* About this task: Find the lines in the records below that contain "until", and report each of them.

───── Exercise data ─────

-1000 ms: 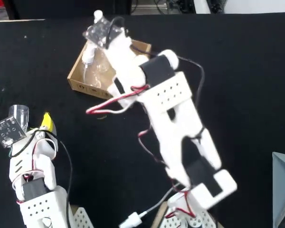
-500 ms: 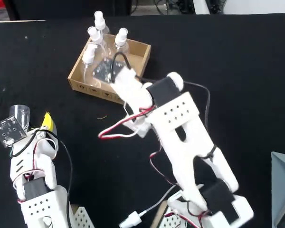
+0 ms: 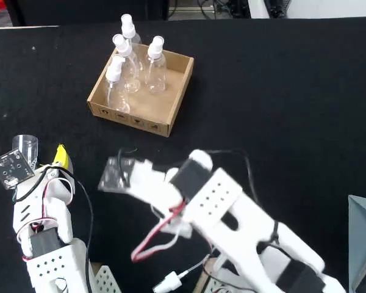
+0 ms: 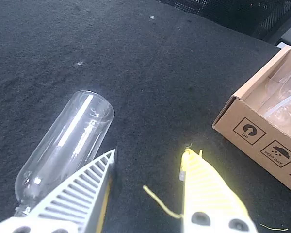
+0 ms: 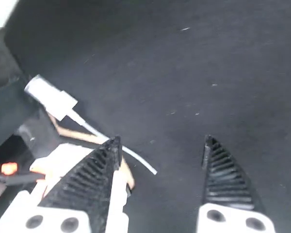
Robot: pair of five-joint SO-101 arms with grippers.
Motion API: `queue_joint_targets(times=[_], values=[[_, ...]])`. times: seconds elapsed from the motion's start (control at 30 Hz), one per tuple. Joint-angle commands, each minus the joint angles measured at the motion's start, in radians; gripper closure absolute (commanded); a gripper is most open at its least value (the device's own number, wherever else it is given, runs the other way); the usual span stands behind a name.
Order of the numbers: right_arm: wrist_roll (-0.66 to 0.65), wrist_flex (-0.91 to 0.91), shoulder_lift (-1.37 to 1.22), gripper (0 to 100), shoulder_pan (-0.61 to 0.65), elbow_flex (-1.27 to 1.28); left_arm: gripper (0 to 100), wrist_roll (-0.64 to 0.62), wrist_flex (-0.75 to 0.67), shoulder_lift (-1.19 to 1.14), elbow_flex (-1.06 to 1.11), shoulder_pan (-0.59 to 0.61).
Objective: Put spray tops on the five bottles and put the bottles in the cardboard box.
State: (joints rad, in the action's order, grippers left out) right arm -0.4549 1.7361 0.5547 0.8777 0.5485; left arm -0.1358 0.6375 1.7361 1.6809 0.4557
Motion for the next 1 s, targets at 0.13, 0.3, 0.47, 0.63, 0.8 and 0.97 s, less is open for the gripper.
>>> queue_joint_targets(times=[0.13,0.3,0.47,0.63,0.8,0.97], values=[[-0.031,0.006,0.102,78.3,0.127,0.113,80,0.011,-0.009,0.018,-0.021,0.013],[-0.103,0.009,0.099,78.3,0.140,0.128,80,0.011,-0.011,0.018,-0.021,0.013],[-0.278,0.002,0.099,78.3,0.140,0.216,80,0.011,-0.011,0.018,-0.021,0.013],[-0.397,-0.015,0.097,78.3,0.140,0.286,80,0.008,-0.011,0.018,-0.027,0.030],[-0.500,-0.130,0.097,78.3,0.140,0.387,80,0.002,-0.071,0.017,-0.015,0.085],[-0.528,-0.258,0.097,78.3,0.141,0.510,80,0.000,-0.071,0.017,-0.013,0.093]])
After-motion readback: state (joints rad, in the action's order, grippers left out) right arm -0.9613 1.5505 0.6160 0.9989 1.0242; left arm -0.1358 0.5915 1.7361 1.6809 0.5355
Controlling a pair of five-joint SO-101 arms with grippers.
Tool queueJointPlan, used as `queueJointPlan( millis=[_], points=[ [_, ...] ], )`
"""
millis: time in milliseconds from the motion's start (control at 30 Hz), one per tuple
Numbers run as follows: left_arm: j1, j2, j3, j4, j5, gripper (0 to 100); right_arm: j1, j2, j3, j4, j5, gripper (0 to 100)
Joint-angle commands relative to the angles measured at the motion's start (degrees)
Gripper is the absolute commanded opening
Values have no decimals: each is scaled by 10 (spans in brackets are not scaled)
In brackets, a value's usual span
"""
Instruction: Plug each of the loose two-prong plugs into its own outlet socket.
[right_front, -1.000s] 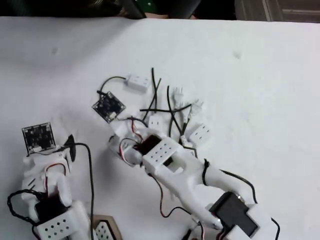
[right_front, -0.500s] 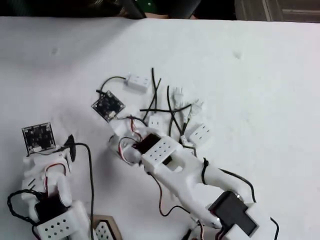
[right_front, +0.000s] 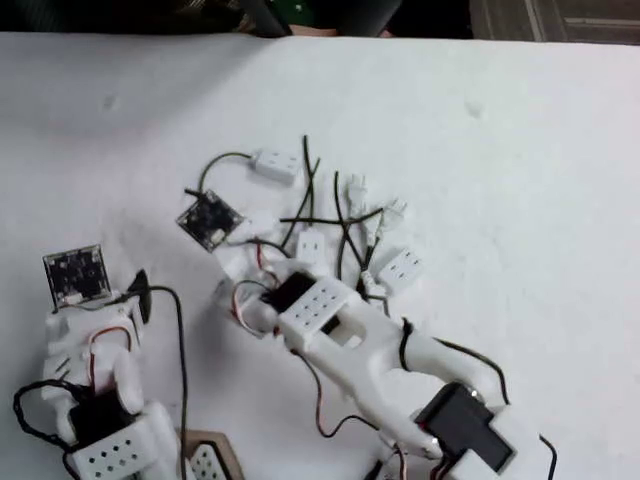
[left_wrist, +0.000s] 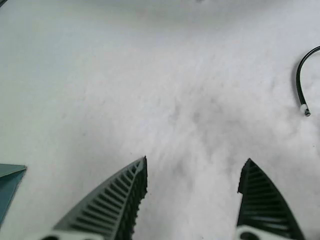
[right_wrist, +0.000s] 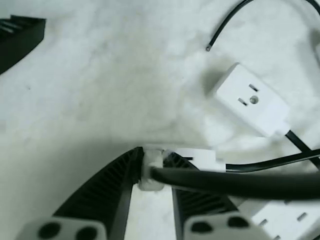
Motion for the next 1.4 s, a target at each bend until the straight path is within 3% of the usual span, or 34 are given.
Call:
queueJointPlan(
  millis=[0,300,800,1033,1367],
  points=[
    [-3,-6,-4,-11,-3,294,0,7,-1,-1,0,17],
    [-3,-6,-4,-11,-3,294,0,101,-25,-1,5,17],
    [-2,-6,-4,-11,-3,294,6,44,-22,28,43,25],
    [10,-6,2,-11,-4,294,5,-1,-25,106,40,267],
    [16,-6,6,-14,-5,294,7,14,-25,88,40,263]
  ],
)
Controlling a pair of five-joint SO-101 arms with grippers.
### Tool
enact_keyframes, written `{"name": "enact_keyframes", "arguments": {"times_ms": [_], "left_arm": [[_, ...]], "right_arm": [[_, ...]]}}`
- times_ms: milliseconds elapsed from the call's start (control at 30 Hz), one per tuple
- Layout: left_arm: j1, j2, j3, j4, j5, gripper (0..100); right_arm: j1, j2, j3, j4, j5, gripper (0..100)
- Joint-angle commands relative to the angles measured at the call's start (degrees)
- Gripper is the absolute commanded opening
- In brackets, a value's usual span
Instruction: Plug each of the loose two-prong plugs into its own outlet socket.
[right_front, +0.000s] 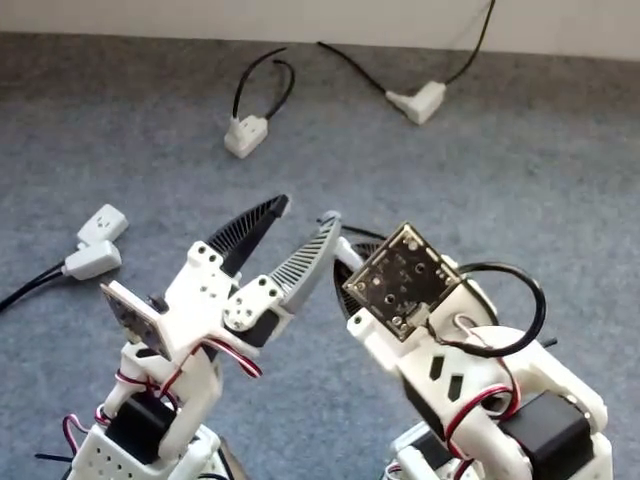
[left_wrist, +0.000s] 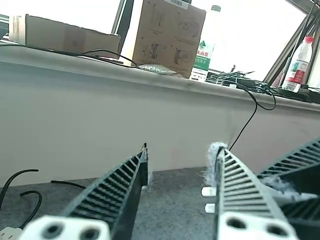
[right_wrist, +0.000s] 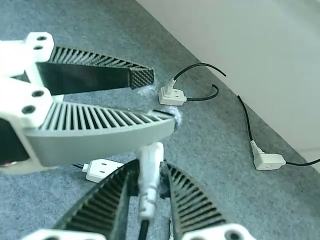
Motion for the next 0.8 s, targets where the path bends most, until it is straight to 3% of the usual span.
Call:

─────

* Response:
Motion for the next 1.4 s, a target at each bend until the straight path is within 3% of the usual span, or 34 are given.
Motion for the next 0.8 s, targets where the path bends most, until it is straight to 3% of the usual span.

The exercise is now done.